I started to tear up and i run out the door. We jump in the car and leave and we drive out to Megan's house. I swing the door open and rushed in to see Megan on the ground, passed out, with.... Pills? Did she try an kill her self? Over dose? Me and Louis start crying and we call 911 they came pretty quick and we got to rid in the back with her and once we got there, they put her into a room quick, we had to stop at big red doors and wait in the waiting room. How long has she been out for? Why would she do this? Why didn't she call me? Or anyone...? All these questions were going through my head, I couldn't answer any of them. I shouldn't of abandoned her like that. I guess I was just really upset that she chose Louis over me.... We waited for like 4 hours for the doctor to come out and say

"she took a very seriously dangerous pill, that could kill her, was she having any problems at home? In her personal life? To cause her to do something like this?"

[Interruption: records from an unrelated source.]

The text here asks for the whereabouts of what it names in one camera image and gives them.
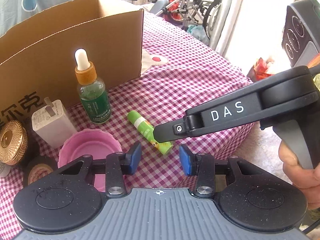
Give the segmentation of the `person's right hand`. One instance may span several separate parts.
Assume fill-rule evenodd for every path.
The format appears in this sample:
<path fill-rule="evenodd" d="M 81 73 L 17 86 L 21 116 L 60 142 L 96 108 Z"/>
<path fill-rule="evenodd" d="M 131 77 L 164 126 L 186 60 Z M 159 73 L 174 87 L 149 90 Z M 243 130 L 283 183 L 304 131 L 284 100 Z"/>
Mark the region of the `person's right hand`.
<path fill-rule="evenodd" d="M 302 191 L 308 202 L 308 209 L 319 208 L 320 202 L 320 169 L 319 165 L 314 169 L 302 168 L 296 155 L 281 141 L 278 155 L 283 162 L 283 171 L 293 185 Z"/>

I hesitated to say this because I loved her parents so much

"her parents just go into an accident, her dad is on life support, mom had passed, and me and her got into a fight not physical, so she had a lot of stress going on"

I started to cry because of the thought that she wanted to die made me die my self inside and just thinking of her mom gone makes more tears come because she was my second mom and her dad and I had so many good times together, I looked at him as an uncle, I hope he will be okay cause I don't want to lose either of them and I hope Megan is fine to, I don't even know what id do if I lost all of them. I started to cry while thinking thoughts then my thoughts got interrupted by Louis asking the doctor if she will survive or if she's okay. I blanked everything out and focused on his answer.

"Well she took a very dangerous pill, not just one either, several of them so I'm afraid to say that ...........

 

I waited until he continued his sentence. "I'm afraid to say that she will be n the hospital for a while until she wakes up, she is very weak, i don't now if she will make it. Or if the baby will I'm terribly sorry. And she will have to stay longer if she recovers, in the women care, for suicidal thoughts and to make sure her and the baby are getting the right nutrients, if she makes it. but %88 percent of people don't live through this kind of stuff I'm sorry." 

Wait she might not make it and what the hell is he talking about with a baby!?!?

"Baby?" Louis spoke up.

"Yeah she is pregnant u didnt know? Have she been puking alot in the mornings? Who could the father possibly be?"

Me and Louis look at each other with surprise looks on their faces,

"I don't know" we both say at the same time.